They watch Disney and Ghibli, Laika and Illumination, and after a very enlightening conversation with one Tim Drake, Jason introduces Damian to theater. From Antigone to Romeo and Juliet, from West Side Story to Hadestown to Heathers the Musical. Bruce has walked in on them recreating various iconic sword fights too many times to count, quoting lines while dressed in blanket robes and crowns made of craft feathers and stick on jewels. Alfred thorough enjoys their riveting performances.

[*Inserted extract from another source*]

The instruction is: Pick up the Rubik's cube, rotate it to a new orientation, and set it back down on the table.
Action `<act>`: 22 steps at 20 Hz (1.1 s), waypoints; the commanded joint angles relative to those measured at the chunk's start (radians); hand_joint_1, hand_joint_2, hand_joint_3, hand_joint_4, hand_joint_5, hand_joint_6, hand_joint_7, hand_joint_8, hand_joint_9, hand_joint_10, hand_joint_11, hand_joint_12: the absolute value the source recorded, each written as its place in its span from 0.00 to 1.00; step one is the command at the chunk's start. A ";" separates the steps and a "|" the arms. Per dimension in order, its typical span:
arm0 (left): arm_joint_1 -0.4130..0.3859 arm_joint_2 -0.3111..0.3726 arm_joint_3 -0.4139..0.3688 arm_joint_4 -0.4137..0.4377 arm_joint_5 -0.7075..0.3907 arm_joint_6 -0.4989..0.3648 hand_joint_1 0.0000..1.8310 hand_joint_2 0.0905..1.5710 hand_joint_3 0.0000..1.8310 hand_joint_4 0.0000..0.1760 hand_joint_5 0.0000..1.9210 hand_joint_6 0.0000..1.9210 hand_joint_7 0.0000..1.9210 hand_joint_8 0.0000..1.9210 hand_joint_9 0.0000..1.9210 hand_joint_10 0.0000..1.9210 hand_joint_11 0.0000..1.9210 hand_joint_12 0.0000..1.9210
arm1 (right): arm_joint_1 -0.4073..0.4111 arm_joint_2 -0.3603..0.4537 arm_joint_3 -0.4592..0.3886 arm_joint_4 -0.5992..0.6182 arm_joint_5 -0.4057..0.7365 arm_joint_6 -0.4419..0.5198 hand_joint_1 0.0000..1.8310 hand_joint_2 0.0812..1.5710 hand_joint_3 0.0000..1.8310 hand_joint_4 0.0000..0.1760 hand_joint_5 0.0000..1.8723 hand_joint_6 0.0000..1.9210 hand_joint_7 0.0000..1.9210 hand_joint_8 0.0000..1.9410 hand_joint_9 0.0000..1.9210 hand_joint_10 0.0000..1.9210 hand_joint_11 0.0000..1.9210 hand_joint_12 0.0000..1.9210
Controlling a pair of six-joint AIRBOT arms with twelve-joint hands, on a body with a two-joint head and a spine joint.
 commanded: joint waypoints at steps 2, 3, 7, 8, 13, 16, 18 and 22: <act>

Like a lion teaching his cubs through play, Jason teaches him that he's never too mature for anything and screw anyone else who doesn't like it. Jason teaches him fun in a way Damian never allowed himself to have before, to look past his mission, and do things for enjoyment. He teaches Damian defiance and rebellion, two very important things for him to learn even if it's only interrupting rude rich people and disagreeing with his father over whether he needs to attend another gala.
Damian and Jason have a strange relationship, and initially aren't quite sure how to act around one another. Such large parts of their identity and experiences were formed by an indirect overlapping influence. Jason's death and the effect it had on the family and how they treat Damian, Jason's time with the league and the lazarus pit. But at the same time they understand each other in a way some of their other siblings don't. The strength and struggle in establishing their independence and identity means that their grudging respect turns into fondness with time.
Tim:
It appears that Cain Instincts don't particularly care if one is related or not, given the sheer amount of times Tim and Damian are at each other's throats initially. But with time they settle and grow more comfortable with each other, the words turn from anger to a grumbly sort of discontent, like irritated puppy's more than anything.
They bond over pride. They bond over failure. The two aren't that different really. They've seen each other at their worst. Missions with too many close calls, where the knife wounds cut too close and the bullets bit to deep, when the snap of Gotham's jaw came to close to closing over them and the only thing saving Gotham's Rogues from the collective wrath of two angry Robin's was the weight of their family's morals.
They had to learn to trust each other. But they do.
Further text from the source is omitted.